-- Exercise description --
Of the lines below, copy those that hold the word "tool".
:: Stored data ::
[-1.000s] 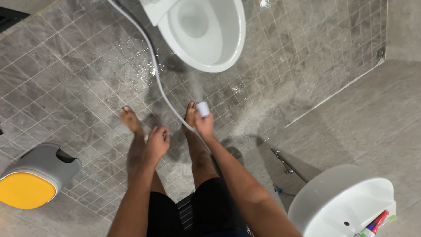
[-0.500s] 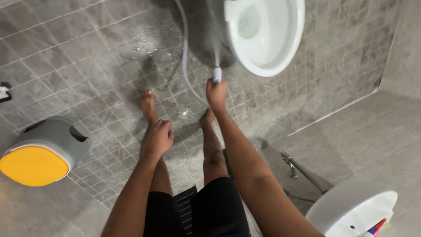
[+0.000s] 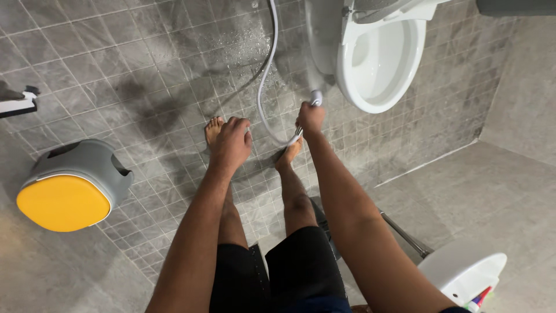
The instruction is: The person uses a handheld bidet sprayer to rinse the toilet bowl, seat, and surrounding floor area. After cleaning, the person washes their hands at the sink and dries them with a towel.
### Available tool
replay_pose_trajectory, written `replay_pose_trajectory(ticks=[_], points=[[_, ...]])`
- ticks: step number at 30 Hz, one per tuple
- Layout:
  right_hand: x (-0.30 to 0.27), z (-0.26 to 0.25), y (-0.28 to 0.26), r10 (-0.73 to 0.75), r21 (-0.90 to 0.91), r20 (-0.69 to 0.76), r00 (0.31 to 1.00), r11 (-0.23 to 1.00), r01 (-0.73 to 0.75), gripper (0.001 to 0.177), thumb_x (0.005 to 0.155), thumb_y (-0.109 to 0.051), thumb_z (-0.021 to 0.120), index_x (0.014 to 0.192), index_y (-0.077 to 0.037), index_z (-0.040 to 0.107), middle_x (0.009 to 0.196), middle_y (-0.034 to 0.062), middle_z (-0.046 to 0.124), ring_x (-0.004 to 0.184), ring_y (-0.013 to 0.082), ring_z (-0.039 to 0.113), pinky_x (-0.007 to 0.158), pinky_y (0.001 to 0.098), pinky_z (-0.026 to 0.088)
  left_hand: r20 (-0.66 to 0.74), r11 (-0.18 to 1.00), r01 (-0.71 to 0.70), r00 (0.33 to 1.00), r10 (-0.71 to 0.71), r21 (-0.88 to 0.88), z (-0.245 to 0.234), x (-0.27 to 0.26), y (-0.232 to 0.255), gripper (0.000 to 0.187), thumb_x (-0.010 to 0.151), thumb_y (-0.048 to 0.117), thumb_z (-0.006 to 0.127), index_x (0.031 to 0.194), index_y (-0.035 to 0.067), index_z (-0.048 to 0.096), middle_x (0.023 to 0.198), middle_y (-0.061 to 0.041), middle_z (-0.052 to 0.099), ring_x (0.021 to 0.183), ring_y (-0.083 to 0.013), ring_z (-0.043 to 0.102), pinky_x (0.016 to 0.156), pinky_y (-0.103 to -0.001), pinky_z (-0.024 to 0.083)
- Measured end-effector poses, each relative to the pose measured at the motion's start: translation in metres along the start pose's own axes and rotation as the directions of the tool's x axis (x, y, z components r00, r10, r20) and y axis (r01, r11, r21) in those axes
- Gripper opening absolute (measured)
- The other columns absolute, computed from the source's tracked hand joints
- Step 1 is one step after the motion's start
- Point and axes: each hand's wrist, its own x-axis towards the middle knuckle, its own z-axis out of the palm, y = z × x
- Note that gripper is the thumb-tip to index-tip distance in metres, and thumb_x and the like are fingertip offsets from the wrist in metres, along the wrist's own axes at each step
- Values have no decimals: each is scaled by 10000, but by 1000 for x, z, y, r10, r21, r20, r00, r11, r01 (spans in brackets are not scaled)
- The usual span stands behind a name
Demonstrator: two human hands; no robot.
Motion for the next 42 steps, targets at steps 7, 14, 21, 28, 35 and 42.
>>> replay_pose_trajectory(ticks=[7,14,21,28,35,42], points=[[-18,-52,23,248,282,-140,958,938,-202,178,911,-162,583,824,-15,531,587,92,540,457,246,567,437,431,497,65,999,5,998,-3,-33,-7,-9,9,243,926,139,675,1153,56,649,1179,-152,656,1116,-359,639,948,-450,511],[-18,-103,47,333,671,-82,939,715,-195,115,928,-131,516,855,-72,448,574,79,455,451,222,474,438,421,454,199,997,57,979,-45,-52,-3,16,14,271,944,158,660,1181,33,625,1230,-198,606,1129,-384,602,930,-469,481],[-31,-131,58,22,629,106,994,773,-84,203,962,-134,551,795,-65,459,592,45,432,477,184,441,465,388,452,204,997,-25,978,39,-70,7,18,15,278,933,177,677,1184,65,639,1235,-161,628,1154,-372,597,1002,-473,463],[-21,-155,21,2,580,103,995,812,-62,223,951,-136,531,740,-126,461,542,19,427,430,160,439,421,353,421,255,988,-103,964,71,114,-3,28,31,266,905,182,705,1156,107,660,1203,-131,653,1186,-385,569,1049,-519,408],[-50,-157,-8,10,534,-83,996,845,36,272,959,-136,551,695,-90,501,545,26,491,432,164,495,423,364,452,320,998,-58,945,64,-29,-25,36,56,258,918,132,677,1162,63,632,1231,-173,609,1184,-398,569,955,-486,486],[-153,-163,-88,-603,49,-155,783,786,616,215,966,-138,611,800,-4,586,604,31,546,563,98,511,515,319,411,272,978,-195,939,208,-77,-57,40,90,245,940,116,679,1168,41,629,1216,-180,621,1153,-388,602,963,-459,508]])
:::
-- Solution to this problem --
### Available tool
- Measured end-effector poses, each relative to the pose measured at the motion's start: translation in metres along the start pose's own axes and rotation as the directions of the tool's x axis (x, y, z components r00, r10, r20) and y axis (r01, r11, r21) in those axes

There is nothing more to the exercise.